• Exercise requirements: Wherever the string "black" appears in the records, return the line that holds it.

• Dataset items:
===

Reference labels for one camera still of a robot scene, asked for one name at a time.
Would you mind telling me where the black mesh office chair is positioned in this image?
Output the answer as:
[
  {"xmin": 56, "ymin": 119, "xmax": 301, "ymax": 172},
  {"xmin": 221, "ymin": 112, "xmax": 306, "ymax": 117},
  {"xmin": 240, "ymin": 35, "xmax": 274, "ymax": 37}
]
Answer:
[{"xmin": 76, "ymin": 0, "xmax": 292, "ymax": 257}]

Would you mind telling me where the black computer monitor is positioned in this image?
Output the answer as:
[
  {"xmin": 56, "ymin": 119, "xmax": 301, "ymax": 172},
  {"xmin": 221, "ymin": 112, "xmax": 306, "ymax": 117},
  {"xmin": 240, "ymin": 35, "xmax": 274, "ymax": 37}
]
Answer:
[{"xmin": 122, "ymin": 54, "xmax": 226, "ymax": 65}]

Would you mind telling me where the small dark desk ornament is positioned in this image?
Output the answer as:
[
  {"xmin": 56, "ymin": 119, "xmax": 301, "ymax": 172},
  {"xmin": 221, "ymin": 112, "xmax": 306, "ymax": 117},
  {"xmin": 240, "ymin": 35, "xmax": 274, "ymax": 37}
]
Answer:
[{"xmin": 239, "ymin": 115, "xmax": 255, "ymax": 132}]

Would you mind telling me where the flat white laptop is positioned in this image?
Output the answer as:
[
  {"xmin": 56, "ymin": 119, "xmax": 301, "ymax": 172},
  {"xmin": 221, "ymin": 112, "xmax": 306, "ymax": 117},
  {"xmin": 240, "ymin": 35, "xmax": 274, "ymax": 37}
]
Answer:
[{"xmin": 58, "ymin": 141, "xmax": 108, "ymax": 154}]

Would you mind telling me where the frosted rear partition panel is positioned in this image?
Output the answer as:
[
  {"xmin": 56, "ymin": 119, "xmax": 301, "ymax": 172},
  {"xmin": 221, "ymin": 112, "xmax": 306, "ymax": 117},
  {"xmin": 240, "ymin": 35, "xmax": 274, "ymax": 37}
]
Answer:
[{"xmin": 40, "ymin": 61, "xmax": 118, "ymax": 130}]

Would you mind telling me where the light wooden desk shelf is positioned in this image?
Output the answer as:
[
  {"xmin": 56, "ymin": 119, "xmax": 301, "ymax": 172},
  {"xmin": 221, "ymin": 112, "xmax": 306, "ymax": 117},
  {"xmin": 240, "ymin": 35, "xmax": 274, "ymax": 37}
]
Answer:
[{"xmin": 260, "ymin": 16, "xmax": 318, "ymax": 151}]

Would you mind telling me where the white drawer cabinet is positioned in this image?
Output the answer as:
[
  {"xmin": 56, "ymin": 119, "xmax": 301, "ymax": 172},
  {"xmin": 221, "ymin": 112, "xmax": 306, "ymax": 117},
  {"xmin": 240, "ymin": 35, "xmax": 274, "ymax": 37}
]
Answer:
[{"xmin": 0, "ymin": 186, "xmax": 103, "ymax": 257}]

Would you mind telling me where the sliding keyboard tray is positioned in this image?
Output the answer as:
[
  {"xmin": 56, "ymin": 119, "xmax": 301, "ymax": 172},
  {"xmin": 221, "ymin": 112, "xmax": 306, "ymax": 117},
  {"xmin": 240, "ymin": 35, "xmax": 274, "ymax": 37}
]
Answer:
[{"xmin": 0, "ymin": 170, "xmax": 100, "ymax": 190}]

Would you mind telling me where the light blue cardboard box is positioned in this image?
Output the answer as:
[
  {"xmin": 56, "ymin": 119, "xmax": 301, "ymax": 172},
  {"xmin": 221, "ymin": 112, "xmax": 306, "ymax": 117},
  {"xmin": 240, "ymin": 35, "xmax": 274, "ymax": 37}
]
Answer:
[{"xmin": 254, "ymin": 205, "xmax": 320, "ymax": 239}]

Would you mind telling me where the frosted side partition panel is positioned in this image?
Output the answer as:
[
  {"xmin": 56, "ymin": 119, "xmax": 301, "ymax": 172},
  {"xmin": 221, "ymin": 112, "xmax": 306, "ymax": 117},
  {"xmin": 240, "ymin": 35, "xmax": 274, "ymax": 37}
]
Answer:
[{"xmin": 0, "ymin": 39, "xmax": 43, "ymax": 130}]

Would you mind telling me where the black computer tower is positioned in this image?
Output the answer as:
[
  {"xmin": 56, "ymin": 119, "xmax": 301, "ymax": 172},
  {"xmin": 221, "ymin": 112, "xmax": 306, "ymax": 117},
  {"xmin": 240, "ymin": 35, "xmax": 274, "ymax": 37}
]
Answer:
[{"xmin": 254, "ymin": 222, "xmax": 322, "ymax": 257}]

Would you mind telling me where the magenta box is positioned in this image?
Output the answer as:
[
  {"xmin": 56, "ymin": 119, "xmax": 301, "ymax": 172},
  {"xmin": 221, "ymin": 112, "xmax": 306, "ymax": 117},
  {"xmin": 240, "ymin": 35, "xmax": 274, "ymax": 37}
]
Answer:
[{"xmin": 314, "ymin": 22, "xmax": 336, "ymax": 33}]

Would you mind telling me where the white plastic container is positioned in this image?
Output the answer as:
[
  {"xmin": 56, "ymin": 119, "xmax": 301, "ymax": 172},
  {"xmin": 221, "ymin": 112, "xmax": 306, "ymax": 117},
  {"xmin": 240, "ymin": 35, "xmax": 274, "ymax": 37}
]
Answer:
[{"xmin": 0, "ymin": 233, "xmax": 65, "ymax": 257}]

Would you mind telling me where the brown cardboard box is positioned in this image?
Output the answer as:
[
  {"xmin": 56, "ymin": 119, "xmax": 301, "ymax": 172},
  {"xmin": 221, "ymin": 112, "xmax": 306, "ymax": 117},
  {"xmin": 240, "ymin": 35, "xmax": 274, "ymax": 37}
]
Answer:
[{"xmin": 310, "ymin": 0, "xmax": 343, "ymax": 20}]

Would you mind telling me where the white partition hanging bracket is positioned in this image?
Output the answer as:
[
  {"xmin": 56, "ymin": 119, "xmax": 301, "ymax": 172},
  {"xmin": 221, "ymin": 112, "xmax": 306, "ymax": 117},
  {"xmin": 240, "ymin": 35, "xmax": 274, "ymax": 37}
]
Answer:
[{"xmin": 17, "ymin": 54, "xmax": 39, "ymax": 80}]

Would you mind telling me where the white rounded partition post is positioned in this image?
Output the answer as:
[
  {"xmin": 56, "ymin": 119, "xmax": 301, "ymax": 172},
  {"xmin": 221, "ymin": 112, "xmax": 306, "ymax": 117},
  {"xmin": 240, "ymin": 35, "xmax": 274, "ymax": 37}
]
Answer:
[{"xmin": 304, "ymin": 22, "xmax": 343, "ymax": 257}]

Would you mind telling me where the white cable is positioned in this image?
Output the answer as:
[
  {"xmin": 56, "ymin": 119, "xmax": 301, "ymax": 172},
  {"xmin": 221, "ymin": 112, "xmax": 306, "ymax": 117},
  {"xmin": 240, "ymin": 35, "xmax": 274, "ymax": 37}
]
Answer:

===

• Output of the task:
Would you mind telling me where the black mesh office chair is positioned in this image?
Would you mind telling me where the black computer monitor is positioned in this image?
Would you mind telling me where the black computer tower is positioned in this image?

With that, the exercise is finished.